Whereat, Cornelius being opposite him, Ned violently pushed forward the table so as to carry the tutor over backward in his chair. His head and back struck the floor heavily, and he lay supine beneath the upset table.

An excited crowd instantly surrounded our group. Philip and I immediately removed the table, and helped Cornelius to his feet. The pedagogue's face was afire; his fists were clenched; his chest swelled; and one could judge from his wrists what sturdy arms his sleeves encased. As he advanced upon Ned, he was all at once become so formidable a figure that no one thought to interpose. Ned himself, appalled at the approaching embodiment of anger and strength, retreated a foot or two from the expected blow. Everybody looked to see him stretched flat in a moment; when Cornelius suddenly stopped, relaxed his muscles, unclosed his fists, and said to his insulter, in a quiet but virile voice quite different from that of his usual speech:

"By the grace of God, I put my hands behind my back; for I've spoiled handsomer faces than yours, Edward Faringfield!"

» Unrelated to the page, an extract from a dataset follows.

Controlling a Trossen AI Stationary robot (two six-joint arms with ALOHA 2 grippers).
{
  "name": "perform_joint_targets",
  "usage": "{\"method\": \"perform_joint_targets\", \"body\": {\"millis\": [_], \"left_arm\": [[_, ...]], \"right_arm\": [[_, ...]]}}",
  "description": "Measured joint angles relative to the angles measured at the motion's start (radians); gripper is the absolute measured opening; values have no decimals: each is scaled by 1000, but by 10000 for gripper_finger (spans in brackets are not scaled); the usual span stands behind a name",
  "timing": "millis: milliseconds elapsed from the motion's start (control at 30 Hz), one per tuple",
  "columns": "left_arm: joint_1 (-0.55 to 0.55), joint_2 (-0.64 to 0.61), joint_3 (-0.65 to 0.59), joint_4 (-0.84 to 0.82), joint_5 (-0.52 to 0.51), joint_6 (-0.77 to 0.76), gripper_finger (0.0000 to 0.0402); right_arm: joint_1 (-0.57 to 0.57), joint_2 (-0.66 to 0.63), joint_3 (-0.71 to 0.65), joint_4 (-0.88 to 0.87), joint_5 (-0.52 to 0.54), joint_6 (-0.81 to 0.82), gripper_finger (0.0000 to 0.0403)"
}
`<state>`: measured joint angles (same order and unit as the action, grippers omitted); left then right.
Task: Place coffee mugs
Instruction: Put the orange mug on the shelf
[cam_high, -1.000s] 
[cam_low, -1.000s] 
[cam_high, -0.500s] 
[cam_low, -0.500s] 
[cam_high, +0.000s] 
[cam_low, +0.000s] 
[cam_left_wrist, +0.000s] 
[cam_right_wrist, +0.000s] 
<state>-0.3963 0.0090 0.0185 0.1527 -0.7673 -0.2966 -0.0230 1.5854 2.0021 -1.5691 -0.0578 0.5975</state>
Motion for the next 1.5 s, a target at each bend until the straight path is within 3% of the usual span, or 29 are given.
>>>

There was a moment's pause.

"The grace of God has no such effect upon me!" said I, rapping Ned over the mouth with the back of my hand. Before the matter could go any further, Philip caught my arm, and Cornelius's, and hurried us out of the tavern.

I now knew what had broken the friendship between Fanny and her worthless brother. I feared a catastrophe when Mr. Faringfield should learn of the occurrence at the tavern. But, thanks to the silence of us who were concerned, and to the character of the few gentlemen with whom he deigned to converse, it never came to his ears. Ned, restored to his senses, and fearing for his maintenance, made no attempt to retaliate my blow; and resumed his weary pretence of reformation. But years afterward we were to recall his story of the Irishman's sister.